| ACTIVITY |
Search the records below for the word "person". Pull out each line that has it.

| INPUT MATERIAL |
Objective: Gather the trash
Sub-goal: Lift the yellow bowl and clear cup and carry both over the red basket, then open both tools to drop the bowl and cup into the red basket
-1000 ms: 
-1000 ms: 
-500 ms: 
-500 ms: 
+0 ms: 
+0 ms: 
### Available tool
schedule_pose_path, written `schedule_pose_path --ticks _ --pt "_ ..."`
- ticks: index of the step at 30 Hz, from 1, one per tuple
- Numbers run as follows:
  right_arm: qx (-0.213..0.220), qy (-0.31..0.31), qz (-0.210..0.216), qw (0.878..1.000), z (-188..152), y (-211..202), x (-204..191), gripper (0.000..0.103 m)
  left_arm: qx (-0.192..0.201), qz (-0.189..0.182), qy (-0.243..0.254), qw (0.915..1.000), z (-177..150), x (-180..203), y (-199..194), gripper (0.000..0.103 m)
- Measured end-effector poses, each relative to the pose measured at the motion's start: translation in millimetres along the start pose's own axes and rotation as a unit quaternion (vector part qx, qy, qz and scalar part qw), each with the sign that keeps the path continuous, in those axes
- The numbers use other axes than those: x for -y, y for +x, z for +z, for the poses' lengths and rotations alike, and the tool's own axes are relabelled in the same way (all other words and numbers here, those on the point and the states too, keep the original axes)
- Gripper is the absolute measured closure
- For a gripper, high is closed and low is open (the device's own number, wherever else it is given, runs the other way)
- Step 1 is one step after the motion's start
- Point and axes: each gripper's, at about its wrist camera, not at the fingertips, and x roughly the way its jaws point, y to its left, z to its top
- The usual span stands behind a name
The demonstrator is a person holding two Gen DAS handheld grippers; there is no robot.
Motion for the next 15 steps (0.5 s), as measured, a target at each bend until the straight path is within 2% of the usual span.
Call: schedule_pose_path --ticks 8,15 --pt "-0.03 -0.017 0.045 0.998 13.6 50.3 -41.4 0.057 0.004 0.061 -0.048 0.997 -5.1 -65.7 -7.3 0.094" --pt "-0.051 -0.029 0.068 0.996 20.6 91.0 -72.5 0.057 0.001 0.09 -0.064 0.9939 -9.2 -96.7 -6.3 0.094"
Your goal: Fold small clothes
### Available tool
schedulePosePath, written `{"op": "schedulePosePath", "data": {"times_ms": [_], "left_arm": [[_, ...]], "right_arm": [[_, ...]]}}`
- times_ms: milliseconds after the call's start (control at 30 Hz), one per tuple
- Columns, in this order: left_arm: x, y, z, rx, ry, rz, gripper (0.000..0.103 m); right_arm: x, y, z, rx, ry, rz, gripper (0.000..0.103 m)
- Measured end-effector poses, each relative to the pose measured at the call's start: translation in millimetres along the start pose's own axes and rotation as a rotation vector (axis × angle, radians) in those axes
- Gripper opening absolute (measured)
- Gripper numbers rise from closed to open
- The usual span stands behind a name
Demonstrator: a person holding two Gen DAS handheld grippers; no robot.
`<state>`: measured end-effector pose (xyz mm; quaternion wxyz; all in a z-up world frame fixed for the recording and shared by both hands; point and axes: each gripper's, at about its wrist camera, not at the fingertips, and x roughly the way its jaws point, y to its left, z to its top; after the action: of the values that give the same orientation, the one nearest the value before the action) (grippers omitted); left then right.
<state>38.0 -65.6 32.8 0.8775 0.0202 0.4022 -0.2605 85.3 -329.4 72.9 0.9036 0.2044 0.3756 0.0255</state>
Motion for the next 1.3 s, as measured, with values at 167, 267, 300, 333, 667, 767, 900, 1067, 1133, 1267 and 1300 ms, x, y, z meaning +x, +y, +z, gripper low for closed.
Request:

| RESPONSE TO THIS TASK |
The demonstrator is a person holding two Gen DAS handheld grippers; there is no robot.
Demonstrator: a person holding two Gen DAS handheld grippers; no robot.

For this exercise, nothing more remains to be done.